## Goal of the exercise
Give the number of lines in the data below where the word "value" appears, and nothing besides.

####

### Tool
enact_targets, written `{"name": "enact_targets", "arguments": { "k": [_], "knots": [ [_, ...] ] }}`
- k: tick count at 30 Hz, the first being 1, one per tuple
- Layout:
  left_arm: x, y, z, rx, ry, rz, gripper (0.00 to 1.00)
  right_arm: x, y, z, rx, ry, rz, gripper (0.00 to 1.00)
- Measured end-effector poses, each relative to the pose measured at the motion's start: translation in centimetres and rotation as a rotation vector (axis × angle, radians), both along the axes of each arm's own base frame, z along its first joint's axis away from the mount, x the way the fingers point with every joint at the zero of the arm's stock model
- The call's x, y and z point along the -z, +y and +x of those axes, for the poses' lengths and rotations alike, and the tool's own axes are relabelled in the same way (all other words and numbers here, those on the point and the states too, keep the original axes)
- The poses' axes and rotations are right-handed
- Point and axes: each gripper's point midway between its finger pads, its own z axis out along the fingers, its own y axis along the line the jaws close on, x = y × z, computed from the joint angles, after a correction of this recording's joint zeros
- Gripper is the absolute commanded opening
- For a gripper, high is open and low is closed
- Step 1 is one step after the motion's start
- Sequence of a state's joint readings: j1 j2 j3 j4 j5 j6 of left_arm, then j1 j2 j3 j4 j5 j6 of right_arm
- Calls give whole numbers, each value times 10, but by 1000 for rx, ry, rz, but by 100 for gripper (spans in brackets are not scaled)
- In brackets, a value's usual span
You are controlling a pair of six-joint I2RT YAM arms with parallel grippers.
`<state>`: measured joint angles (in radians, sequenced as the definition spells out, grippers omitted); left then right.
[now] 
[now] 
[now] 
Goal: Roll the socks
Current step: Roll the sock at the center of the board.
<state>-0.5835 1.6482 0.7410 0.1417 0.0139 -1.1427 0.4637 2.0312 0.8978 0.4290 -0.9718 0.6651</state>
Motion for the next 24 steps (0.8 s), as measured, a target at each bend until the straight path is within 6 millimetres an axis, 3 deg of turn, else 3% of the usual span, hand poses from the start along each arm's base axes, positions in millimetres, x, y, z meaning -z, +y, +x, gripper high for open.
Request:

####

## Solved problem
2